The biggest date ahead on the Alexisonfire calendar for Ontario fans is surely the four-day Born and Raised festival they’ve curated in hometown St. Catharines’ Montebello Park from June 30 to July 3, which will feature back-to-back headlining shows by City and Color followed by back-to-back headlining shows by AoF with an insane roster of Guests ranging from PUP and Billy Talent to Broken Social Scene and Sam Roberts.
Again, there was no sense in coming back unless Alexisonfire came back hard.

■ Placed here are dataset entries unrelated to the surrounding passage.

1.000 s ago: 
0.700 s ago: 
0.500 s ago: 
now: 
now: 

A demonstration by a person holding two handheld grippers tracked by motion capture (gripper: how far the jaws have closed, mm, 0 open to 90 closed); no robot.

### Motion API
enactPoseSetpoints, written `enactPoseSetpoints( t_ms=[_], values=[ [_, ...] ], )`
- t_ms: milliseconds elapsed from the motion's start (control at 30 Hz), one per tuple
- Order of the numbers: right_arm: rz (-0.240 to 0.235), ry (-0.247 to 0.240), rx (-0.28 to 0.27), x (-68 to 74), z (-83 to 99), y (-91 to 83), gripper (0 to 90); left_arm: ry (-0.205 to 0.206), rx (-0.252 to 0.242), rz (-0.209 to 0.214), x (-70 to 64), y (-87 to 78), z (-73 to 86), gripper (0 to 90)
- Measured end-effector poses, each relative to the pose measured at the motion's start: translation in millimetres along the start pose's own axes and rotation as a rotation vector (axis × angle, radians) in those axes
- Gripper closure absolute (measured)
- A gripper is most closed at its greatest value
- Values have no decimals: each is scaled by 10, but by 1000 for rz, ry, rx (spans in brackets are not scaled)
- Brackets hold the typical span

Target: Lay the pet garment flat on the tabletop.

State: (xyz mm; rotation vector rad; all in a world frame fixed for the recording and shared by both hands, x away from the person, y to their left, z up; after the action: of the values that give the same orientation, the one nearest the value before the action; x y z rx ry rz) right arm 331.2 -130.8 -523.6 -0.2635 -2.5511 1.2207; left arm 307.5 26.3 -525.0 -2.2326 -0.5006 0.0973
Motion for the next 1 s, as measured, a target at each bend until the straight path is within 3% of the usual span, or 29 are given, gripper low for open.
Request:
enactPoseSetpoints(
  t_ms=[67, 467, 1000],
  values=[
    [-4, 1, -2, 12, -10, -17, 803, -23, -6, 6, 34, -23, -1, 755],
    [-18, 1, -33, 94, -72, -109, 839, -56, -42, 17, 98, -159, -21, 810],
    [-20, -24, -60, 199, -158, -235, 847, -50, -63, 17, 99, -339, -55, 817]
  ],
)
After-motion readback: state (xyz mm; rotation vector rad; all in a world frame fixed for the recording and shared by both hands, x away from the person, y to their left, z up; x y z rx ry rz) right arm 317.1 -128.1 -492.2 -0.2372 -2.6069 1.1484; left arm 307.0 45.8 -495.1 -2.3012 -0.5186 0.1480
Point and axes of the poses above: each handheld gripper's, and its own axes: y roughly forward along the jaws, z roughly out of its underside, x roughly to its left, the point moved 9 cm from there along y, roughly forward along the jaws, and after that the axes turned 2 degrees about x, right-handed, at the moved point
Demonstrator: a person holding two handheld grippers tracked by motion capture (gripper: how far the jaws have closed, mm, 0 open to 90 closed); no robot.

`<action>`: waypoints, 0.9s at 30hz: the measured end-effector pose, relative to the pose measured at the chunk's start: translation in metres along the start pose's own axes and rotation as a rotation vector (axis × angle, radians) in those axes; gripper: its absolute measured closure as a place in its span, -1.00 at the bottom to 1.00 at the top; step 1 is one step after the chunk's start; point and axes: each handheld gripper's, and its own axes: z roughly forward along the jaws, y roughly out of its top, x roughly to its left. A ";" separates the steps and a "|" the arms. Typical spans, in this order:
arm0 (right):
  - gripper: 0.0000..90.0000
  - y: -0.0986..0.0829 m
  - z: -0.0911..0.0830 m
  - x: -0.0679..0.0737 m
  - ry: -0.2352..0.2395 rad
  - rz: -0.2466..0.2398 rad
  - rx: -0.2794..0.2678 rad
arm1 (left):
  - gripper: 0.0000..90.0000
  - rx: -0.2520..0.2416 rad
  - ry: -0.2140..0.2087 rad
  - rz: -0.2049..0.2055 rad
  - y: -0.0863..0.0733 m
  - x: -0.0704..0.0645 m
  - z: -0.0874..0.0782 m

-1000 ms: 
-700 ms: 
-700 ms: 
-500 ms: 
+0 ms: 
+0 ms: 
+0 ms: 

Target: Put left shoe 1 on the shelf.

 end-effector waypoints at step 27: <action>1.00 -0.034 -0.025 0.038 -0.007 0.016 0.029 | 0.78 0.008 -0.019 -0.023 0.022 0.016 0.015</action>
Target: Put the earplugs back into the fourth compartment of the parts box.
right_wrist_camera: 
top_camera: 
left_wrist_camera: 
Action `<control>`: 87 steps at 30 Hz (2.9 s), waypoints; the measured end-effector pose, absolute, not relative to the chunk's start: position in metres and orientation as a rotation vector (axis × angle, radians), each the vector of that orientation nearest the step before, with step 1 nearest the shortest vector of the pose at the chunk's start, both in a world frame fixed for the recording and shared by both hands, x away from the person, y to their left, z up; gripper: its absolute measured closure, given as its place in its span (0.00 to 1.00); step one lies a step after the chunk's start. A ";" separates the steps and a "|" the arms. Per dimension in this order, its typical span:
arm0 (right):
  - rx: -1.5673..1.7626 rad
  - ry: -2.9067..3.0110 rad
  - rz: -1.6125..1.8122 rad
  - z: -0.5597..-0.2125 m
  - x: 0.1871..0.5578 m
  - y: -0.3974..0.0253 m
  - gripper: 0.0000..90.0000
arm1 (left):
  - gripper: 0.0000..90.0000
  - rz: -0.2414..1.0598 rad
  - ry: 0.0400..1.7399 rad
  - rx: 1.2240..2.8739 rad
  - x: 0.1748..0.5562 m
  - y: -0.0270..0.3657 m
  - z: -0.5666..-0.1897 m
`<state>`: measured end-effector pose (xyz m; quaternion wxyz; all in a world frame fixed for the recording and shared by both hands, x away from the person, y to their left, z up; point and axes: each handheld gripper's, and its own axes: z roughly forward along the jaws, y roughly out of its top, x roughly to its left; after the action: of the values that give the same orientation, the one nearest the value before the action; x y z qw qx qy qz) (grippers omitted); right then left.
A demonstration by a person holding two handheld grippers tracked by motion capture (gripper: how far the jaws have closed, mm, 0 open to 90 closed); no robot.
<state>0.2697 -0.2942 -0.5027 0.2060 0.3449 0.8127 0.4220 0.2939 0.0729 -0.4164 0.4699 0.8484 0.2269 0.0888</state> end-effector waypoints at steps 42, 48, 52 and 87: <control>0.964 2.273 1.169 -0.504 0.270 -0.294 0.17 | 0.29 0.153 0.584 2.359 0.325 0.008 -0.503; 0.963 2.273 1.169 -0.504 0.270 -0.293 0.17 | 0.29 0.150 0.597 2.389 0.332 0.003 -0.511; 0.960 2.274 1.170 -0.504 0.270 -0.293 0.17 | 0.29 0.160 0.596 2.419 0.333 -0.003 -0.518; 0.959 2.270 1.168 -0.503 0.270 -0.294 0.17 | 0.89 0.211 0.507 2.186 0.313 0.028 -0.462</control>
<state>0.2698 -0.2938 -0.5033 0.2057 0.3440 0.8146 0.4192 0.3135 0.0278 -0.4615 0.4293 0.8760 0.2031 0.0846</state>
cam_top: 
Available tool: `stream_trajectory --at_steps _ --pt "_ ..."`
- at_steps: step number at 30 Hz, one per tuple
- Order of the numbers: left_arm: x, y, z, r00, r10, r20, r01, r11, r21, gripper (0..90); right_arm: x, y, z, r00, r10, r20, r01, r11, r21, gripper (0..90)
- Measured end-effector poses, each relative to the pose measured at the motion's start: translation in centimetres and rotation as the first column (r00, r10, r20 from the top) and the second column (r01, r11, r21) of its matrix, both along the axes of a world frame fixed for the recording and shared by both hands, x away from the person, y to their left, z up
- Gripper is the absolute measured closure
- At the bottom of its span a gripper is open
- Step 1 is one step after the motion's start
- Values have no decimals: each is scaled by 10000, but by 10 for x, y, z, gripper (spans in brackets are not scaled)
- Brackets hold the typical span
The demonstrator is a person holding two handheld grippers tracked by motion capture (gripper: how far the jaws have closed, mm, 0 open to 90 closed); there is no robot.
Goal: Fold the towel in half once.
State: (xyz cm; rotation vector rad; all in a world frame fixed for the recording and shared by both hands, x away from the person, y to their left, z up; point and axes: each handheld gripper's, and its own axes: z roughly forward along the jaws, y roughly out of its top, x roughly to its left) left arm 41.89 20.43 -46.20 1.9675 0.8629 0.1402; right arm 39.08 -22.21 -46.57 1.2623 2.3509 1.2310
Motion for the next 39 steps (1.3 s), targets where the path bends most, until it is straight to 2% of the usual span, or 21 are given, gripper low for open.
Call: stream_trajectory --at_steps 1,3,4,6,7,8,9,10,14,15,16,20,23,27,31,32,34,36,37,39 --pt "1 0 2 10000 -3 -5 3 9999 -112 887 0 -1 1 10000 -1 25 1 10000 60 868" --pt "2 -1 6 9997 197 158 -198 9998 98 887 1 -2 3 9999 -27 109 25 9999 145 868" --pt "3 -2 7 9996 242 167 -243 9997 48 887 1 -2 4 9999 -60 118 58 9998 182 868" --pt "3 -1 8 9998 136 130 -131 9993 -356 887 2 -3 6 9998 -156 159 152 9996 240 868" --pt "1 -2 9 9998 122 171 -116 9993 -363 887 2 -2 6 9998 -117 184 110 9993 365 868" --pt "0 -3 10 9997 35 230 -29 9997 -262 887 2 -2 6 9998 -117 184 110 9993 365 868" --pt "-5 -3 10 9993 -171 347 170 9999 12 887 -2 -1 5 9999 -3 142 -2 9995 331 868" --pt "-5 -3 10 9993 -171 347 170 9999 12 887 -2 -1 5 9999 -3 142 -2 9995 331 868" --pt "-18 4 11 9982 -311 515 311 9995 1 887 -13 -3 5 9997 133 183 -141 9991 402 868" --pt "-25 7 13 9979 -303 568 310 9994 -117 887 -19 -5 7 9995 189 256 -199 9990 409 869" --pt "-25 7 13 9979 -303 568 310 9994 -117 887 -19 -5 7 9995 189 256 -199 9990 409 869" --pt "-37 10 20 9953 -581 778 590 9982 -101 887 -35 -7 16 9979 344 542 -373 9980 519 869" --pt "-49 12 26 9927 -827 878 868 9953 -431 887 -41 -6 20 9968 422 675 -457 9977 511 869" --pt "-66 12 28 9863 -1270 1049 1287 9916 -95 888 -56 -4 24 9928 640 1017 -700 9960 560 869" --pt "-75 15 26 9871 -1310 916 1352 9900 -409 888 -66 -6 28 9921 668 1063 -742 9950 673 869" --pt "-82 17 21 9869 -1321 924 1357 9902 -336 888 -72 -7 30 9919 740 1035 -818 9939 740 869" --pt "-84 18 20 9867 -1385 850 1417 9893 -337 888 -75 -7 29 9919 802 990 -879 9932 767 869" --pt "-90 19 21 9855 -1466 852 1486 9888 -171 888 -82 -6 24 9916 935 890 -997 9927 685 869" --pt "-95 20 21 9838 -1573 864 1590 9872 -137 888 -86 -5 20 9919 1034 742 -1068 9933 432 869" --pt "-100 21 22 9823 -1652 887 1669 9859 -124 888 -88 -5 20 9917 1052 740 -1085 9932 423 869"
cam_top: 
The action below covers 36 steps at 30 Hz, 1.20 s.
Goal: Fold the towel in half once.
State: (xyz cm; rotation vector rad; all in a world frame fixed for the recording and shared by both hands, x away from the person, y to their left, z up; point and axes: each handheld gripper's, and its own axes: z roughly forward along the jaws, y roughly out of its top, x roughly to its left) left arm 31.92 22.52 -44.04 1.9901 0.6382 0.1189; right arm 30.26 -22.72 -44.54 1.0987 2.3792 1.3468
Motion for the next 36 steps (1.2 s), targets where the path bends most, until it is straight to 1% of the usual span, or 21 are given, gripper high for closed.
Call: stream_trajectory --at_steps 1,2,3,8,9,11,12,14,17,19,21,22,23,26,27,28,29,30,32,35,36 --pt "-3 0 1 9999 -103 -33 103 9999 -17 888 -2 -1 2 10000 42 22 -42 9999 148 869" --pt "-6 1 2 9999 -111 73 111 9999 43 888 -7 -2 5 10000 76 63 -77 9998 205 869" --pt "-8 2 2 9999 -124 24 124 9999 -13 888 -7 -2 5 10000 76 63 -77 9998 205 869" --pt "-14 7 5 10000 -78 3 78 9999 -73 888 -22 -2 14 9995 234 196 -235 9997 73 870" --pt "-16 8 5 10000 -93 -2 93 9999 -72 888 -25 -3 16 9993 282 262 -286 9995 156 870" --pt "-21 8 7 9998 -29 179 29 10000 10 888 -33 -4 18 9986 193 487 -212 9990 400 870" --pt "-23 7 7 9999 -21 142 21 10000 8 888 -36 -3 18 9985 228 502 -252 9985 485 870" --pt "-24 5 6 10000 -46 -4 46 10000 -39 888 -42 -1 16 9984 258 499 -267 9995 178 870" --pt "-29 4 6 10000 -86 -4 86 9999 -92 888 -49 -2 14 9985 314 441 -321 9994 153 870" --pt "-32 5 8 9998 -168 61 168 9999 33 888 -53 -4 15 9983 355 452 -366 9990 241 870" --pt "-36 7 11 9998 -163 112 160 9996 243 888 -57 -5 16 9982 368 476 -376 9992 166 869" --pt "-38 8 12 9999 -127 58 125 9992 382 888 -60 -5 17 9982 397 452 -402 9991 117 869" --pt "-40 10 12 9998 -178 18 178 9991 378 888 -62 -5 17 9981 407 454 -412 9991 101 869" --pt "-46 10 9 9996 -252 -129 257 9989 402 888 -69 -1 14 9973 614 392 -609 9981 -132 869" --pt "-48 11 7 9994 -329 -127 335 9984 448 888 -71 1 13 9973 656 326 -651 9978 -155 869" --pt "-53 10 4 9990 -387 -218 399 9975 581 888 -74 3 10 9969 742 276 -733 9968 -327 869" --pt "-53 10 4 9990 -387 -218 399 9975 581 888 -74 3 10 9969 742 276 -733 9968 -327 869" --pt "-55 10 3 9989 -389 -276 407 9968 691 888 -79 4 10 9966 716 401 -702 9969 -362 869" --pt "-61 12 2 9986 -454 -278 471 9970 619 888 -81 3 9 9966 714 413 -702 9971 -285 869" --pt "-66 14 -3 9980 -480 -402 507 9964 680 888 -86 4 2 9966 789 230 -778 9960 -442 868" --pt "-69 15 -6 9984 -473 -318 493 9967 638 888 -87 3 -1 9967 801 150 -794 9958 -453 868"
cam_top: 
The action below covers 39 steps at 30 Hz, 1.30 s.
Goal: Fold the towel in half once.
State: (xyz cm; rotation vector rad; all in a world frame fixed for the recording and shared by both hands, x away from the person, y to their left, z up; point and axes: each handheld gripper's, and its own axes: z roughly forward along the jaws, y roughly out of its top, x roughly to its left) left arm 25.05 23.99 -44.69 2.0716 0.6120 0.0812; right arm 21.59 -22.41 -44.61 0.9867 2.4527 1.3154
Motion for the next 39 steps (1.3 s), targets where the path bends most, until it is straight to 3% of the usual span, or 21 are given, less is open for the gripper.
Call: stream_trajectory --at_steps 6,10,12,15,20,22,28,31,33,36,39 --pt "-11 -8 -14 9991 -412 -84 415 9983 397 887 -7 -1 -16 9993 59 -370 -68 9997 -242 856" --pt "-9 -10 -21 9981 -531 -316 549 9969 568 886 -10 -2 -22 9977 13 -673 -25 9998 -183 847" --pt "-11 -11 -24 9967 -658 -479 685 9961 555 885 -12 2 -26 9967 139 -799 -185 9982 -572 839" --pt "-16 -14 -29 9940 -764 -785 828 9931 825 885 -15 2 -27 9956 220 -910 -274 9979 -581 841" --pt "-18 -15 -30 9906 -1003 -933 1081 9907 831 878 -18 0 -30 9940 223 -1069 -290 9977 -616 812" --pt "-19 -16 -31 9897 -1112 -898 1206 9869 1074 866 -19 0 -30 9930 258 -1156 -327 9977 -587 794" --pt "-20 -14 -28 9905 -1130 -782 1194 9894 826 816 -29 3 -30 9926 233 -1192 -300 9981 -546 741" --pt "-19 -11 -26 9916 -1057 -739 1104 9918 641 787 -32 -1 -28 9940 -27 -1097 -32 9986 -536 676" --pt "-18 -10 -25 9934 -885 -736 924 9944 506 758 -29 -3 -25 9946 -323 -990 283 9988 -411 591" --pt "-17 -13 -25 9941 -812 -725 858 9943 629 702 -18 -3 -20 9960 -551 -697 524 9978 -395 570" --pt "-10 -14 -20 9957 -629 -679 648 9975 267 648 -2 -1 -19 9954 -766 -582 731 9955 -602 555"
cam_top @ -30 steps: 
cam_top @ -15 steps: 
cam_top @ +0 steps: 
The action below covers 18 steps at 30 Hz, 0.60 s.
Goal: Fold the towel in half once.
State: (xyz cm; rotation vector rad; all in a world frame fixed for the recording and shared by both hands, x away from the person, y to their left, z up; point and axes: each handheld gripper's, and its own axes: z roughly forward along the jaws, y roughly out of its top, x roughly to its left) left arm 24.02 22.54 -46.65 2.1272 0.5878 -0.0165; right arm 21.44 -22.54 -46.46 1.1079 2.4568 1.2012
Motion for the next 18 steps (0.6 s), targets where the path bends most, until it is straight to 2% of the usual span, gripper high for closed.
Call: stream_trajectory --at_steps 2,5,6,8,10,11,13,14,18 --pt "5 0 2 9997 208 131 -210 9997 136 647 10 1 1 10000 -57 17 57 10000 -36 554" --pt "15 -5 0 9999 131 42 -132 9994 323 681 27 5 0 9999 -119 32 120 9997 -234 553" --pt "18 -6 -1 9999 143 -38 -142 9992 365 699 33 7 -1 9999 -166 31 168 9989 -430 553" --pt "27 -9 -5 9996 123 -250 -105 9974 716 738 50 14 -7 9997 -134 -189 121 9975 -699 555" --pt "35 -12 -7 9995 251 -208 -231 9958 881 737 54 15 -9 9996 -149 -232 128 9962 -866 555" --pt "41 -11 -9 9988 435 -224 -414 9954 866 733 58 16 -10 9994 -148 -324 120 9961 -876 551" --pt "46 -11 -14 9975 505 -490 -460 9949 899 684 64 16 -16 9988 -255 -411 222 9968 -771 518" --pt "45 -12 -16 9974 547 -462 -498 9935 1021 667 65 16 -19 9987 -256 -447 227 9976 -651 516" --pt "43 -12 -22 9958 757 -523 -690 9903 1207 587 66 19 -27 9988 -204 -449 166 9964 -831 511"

“It feels like it’s on another level right now. It really does,” says MacNeil. “There’s something that happens — a communication I think you can only get going when you play for 20 years. It’s in the way, like, I move onstage and I know I’m not gonna get hit by the bass guitar, and just this awareness of each other and this awareness of the way we can play together. Everyone’s so happy to be doing it and just aware of what it means to us and, I don’t know, it’s a really beautiful thing and we’re all really thankful to be back.”